The male boat-tailed grackle is 37–43 cm (15–17 in) long and weighs 165–250 g (5.8–8.8 oz). Adult males have entirely iridescent black plumage, a long dark bill, a pale yellowish or brown iris and a long keel-shaped tail. The adult female is much smaller at 26–33 cm (10–13 in) long and a weight of 90–115 g (3.2–4.1 oz). She is also distinguished by her shorter tail and tawny-brown coloration, which covers the body apart from the darker wings and tail. [Wikipedia]
When you smell salt water on the East Coast, it’s time to look out for Boat-tailed Grackles. The glossy blue-black males are hard to miss as they haul their ridiculously long tails around or display from marsh grasses or telephone wires. The rich, dark-brown females are half the size of males and look almost like a different species. Boat-tailed Grackles take advantage of human activity along our increasingly developed coast, scavenging trash and hanging out in busy urban areas away from predators. [All About Birds]

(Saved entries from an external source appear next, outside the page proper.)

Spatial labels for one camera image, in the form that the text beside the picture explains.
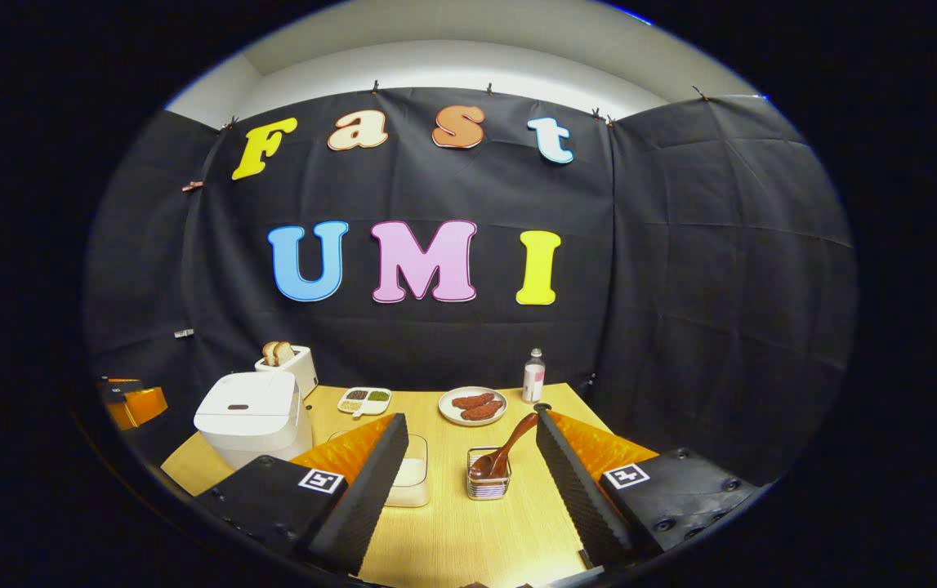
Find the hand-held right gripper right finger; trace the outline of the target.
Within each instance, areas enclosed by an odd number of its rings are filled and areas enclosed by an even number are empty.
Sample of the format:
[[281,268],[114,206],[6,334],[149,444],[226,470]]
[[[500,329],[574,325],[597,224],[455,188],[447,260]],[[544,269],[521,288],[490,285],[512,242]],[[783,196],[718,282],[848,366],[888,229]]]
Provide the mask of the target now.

Boat-tailed Grackle Facts [All About Birds]
- The Boat-tailed Grackle was formally described in 1819 by the French ornithologist Louis Jean Pierre Vieillot, from a specimen collected in New Orleans, Louisiana.
- The Boat-tailed Grackle has an odd mating system, called “harem defense polygyny,” that has much in common with deer and other big game. Females cluster their nests in a small area safe from predators, and males compete to see which one gets to defend and mate with the entire colony. But it’s not as simple as it may seem: though a colony’s dominant male mates far more often with the females, DNA fingerprinting shows that only about a quarter of the young are actually his. The remainder are fathered by males who the females mate with while away from the colony.
- Fledglings that fall into the water can swim well for short distances, using their wings as paddles.
- The oldest Boat-tailed Grackle on record was a female, and at least 13 years, 1 months, when she was re-caught and released by a South Carolina bird bander in 2003.